Gebiet: Sachsen, Landkreis Leipzig, Stadtteil von Frohburg, Amt Flößberg

Eröffnung: 28.12.1944

Schließung:
am 12.04.1945 Evakuierung nach Ghetto Terezin (Theresienstadt), am 13.04.1945 nach Mauthausen

Deportationen:

Häftlinge: 1900 meist jüdische Häftlinge aus Polen und Ungarn

Geschlecht: Männer

Einsatz der Häftlinge bei: Flössberger Metallwerke; HASAG (Hugo Schneider AG); Firma Moiski, Leipzig

Art der Arbeit: Herstellung von Munition und Panzerfäusten; Gleisbau

Bemerkungen:
Im Dezember und Januar 1944/45 kamen die als Arbeitskräfte vorgesehenen KZ-Häftlinge, zumeist ungarische Juden, an. Infolge unzureichender Bekleidung und Ernährung sowie ungeheizter Baracken trat ein Massensterben im Lager ein.

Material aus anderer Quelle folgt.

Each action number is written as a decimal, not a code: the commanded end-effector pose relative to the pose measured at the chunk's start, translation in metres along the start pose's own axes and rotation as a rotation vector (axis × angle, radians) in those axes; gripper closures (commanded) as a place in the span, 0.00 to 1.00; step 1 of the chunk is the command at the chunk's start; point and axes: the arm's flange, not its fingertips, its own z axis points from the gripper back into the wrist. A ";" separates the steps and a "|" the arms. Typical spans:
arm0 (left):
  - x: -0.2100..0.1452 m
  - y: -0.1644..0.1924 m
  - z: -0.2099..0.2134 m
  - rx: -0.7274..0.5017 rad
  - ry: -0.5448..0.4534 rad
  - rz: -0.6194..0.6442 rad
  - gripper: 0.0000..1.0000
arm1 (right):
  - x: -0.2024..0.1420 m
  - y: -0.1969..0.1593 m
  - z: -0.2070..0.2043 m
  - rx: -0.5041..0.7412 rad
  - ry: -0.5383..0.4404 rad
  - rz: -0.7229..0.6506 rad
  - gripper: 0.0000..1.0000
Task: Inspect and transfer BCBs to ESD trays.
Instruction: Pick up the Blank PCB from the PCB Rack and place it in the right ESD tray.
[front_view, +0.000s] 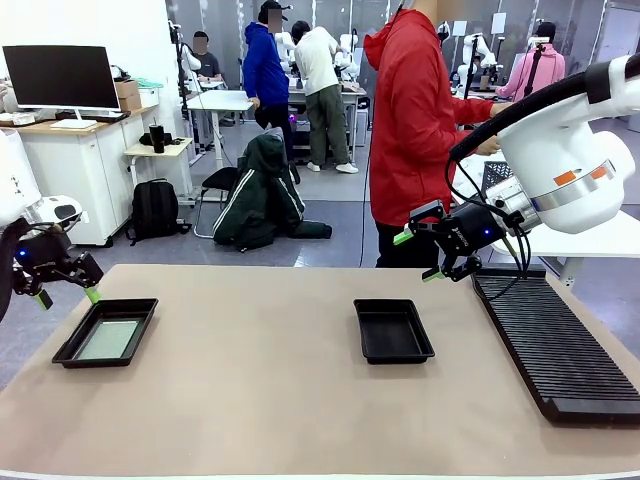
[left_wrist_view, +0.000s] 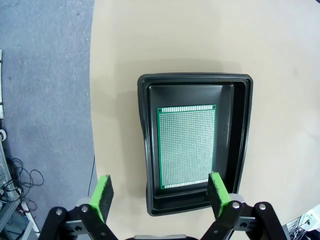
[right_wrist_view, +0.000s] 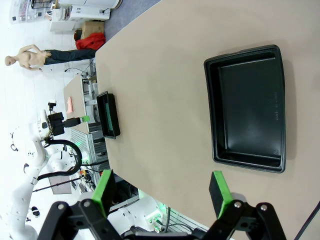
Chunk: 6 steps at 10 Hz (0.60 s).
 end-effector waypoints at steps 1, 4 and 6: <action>0.000 0.002 -0.002 -0.001 -0.007 -0.001 0.00 | 0.000 0.001 0.000 -0.002 0.001 -0.001 0.00; 0.000 0.002 -0.002 -0.001 -0.007 -0.001 0.00 | 0.000 0.001 0.000 -0.002 0.001 -0.001 0.00; 0.000 0.002 -0.002 -0.001 -0.007 -0.001 0.00 | 0.000 0.001 0.000 -0.002 0.001 -0.001 0.00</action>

Fast jede Woche gingen zwei Waggons voll gestopft mit diesen beklagenswerten Menschen, welche infolge Erfrierungen an den Händen und Füßen schlimmster Art arbeitsunfähig waren, nach Buchenwald zurück. Erst 14 Tage vor Einmarsch der Amerikaner wurde das
Lager evakuiert.
Mindestens 173 Menschen sterben in Flößberg.